Other sound related devices require the acute sensor perception of an astute listener to not only detect the differences in sometimes minimal variations of what they are hearing, but also to discern from perhaps a plurality of indicators, those that are significant from those that are not, and the meaning of each alone and in combination. Expertise is essential both for the identification step and the interpretation step. Such devices are found in the medical field where, for example, a stethoscope is used in the unintrusive examination of the heart and lungs, as well as during the taking of a patient's blood pressure. Additional devices in this and other fields in which the sense of hearing is involved to detect, discover, discern, distinguish or dicipher will be recognized by their users. For each, the present invention may be adapted.
The prior art of low-cost video graphics and pictorials in games and training devices is represented by the optical laser videodisc system of U.S. Pat. No. 4,490,810 to David C. Hon for Automated Instruction, Game and Data Retrieval System. Disclosed therein is an automated interactive system having an optical laser videodisc player unit. A videodisc record is used on which are recorded segmented groups of graphic and pictorial video information data interspersed with segmented groups of system control and programming data. Also, included is a television video display unit, a control processor and a user command/response unit having manual user input controls of variable functions. There are variable labelling means to indicate the current function as established by signals from the videodisc record. The processor receives short segments of programming data from the videodisc record and distributes information signals from the record to the other units in accordance with the program.
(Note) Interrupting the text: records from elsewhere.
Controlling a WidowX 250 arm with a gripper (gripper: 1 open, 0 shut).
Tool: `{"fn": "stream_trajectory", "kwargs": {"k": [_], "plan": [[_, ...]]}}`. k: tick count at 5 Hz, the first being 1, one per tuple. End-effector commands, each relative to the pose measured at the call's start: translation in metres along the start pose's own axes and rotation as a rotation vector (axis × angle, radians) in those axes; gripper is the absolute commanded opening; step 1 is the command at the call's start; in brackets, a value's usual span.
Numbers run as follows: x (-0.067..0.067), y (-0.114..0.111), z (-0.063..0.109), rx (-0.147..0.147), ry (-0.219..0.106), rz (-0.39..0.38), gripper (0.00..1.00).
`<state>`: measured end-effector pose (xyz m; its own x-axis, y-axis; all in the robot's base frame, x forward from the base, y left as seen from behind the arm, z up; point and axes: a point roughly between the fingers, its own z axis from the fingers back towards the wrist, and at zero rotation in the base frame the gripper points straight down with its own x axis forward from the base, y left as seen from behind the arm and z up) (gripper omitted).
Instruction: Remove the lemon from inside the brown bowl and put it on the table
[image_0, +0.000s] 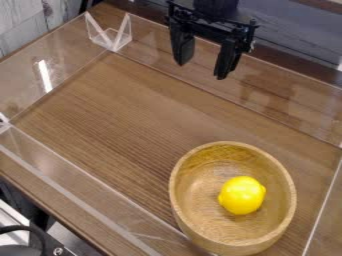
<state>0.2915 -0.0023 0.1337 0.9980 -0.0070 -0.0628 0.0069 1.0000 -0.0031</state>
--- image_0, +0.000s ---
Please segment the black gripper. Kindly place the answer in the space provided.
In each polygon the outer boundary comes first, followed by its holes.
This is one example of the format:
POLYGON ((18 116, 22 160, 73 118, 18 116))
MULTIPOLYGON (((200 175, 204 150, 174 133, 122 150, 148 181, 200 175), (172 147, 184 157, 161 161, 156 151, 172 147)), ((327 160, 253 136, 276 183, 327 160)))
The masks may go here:
POLYGON ((173 60, 182 66, 193 57, 195 36, 220 45, 213 76, 235 70, 241 52, 253 47, 256 20, 237 9, 239 0, 166 0, 173 60))

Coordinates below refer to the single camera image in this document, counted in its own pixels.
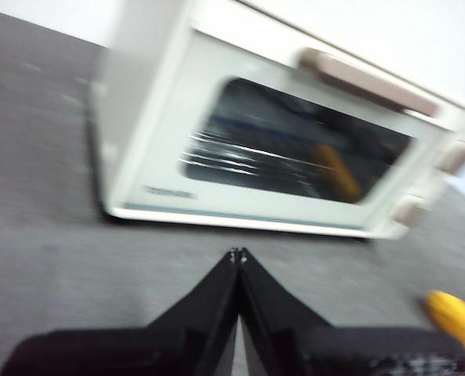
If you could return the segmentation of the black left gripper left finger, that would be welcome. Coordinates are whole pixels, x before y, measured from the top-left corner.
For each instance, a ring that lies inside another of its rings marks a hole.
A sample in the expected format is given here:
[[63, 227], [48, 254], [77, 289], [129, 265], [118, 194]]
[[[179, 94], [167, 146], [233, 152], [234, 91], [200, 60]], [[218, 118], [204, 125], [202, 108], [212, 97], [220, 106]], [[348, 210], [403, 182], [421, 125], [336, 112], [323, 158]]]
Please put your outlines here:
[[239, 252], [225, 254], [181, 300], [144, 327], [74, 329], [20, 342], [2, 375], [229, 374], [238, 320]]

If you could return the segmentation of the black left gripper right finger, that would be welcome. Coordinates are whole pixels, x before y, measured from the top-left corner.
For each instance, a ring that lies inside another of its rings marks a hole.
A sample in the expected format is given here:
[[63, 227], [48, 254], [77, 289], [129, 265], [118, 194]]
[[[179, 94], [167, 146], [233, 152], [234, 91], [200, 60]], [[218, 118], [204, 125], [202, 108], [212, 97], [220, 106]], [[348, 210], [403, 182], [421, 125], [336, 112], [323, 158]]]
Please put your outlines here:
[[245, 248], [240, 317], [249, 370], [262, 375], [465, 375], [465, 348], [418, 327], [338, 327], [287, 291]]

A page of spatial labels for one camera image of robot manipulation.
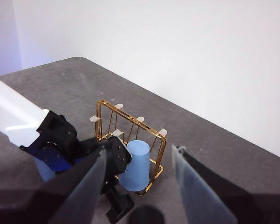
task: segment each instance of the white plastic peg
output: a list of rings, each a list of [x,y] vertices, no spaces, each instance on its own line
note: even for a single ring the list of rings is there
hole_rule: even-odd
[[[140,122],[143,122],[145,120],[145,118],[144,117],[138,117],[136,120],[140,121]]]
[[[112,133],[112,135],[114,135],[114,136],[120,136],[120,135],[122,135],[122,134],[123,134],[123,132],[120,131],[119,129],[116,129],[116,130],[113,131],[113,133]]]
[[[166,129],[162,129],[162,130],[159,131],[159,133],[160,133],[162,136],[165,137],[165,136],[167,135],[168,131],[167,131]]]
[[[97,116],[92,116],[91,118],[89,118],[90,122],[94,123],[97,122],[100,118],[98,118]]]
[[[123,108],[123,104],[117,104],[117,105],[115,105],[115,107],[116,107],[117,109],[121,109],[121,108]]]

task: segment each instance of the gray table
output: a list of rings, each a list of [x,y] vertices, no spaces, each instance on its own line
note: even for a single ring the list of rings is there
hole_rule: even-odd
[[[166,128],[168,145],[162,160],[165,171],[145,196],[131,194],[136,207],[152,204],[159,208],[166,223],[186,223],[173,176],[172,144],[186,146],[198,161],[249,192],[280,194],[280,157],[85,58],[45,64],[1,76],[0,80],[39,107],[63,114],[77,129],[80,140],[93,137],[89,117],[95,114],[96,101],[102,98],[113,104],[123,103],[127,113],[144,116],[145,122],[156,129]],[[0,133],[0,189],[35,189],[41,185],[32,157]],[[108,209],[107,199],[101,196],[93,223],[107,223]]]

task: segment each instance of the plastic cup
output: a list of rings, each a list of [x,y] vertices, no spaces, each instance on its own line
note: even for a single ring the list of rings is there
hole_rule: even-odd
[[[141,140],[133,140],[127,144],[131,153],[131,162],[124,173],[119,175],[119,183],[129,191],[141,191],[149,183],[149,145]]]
Sound simulators are represented by the compact disc system of U.S. Pat. No. 4,749,354 to Edward Kerman for Interactive Audio Teaching Aid, and by the processor controlled tone and noise generator system of U.S. Pat. No. 4,781,594 to Wilbur B. Metcalf for Sound Simulation System. The patent to Kerman discloses an interactive compact disc system that is adapted to have a teaching mode in addition to an entertainment mode, either is selectable by means of a mode switch. A predetermined aural response is recovered from predetermined randomly accessed storage on the digital disc, in response to the keystroke entered by the user. Each key is associated with a predetermined track location on the compact digitial disc. The keystroke generates a unique character code used by a microprocessor to address a track encoder read only memory that provides a look-up table for the memory location that contains a control code used to derive the signals required to select the chosen specific discrete audio segment from the compact digital disc. The patent to Metcalf discloses a composite sound generator wherein an assemblage of single tone generators and random noise generators are processor controlled to produce a realistic, multiple channel, audio environment. The assemblage includes frequency programmable tone generators, programmable tone attenuators and programmable random noise attentuators.